Unlike the Su-33 and Su-25UTG, the MiG-29K/KUB is a truly multirole aircraft able to carry out accurate strikes using both unguided bombs and rockets, and smart munitions. It can carry laser and TV-guided Kh-29 missiles; Kh-31A and Kh-35 antiship missiles; and Kh-31P anti-radiation weapons. In addition, the MiG can carry KAB-500 series guided bombs. The VKS grouping at Khmeimim frequently uses the Kh-29 and KAB-500 weapons.
The work being carried out on the carrier is mostly to accommodate weapons and onboard systems that feed precision navigation and weapons release information to the MiG-29K/KUBs. Similar work was previously done on the INS Vikramaditya carrier (ex-Russian navy Admiral Gorshkov) which underwent refit and modernization in Russia before being handed over to the Indian navy in November 2013.
RAC MiG has already fulfilled the Russian order for 24 MiG-29K/KUBs, placed in 2012. The type is service with the naval air regiment No. 100 at Saki and Yeisk aerodromes on the Russian Black Sea coast. Russian naval pilots are yet to master carrier operations with these MiGs. However, test pilots made several flights from the ship as part of the INS Vikramaditya project.

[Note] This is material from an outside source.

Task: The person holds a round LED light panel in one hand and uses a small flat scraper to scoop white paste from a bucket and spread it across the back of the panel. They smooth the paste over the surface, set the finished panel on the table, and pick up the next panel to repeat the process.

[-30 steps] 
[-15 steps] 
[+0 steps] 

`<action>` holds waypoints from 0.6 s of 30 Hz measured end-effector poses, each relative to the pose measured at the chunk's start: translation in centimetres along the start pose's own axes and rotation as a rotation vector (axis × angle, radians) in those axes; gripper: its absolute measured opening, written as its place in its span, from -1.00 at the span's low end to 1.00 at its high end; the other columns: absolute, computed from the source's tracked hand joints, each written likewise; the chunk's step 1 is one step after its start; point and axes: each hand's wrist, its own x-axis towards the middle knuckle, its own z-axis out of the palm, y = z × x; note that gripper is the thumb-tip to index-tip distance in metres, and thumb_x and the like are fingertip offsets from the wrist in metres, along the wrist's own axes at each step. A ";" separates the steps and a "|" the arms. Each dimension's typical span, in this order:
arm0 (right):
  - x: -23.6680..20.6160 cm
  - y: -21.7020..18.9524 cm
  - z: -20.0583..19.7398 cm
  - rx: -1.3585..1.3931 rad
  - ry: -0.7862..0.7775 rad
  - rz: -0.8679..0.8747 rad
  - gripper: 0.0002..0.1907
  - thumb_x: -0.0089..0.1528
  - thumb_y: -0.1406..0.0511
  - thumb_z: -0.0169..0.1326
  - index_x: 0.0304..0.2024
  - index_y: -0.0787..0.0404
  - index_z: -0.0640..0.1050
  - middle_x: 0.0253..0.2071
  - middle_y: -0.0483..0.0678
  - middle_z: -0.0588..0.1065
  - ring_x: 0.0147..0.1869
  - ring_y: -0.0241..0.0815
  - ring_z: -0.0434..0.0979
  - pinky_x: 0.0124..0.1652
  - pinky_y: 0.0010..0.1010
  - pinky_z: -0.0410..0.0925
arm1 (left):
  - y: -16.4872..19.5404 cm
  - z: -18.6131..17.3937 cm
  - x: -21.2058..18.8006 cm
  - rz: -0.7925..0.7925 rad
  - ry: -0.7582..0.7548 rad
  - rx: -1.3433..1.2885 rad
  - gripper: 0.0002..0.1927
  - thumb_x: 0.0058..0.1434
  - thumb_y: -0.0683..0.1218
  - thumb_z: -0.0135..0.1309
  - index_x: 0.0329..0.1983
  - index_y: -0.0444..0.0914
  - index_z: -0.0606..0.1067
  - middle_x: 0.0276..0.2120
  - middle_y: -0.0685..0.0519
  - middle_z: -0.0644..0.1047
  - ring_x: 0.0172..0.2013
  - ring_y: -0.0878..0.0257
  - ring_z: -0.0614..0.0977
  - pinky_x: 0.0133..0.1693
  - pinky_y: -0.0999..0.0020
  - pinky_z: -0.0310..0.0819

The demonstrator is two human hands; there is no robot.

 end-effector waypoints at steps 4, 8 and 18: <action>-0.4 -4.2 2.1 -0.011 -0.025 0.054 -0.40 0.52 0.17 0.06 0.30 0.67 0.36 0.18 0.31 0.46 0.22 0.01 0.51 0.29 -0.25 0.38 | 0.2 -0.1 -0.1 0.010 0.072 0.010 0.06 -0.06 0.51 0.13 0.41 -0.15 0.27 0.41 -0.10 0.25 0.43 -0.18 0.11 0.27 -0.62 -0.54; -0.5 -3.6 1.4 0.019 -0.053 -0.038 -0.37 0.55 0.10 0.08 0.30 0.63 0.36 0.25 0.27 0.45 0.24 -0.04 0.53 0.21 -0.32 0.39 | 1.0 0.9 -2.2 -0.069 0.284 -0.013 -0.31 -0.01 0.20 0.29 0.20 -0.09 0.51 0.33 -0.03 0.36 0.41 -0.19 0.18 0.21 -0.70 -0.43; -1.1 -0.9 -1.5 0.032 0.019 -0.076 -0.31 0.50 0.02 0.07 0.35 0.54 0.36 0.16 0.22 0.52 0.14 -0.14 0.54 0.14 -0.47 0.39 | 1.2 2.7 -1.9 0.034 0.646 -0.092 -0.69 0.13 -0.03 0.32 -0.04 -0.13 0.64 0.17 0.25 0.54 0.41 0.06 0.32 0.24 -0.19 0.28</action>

The Kremlin decided to use the Kuznetsov in its bombing campaign shortly after President Putin ordered a reduction in the Air and Space Force (VKS) air group at Khmeimim air base in the Syrian province of Latakia. However, although that decision last May resulted in the withdrawal of Su-25SM attack aircraft, the VKS still keeps Su-35/Su-30SM multirole fighters; Su-24/34 interdiction aircraft; and Mi-8AMTSh, Mi-28, Mi-35, and Ka-52 helicopters there. These flew in excess of 10,000 combat sorties in the period of October 2015- May 2016 time frame, according to the Russian defense ministry. A Mi-35 was shot down by Islamic State rebels on July 8 and a Mi-8 on August 1, killing their crews of two and five, respectively.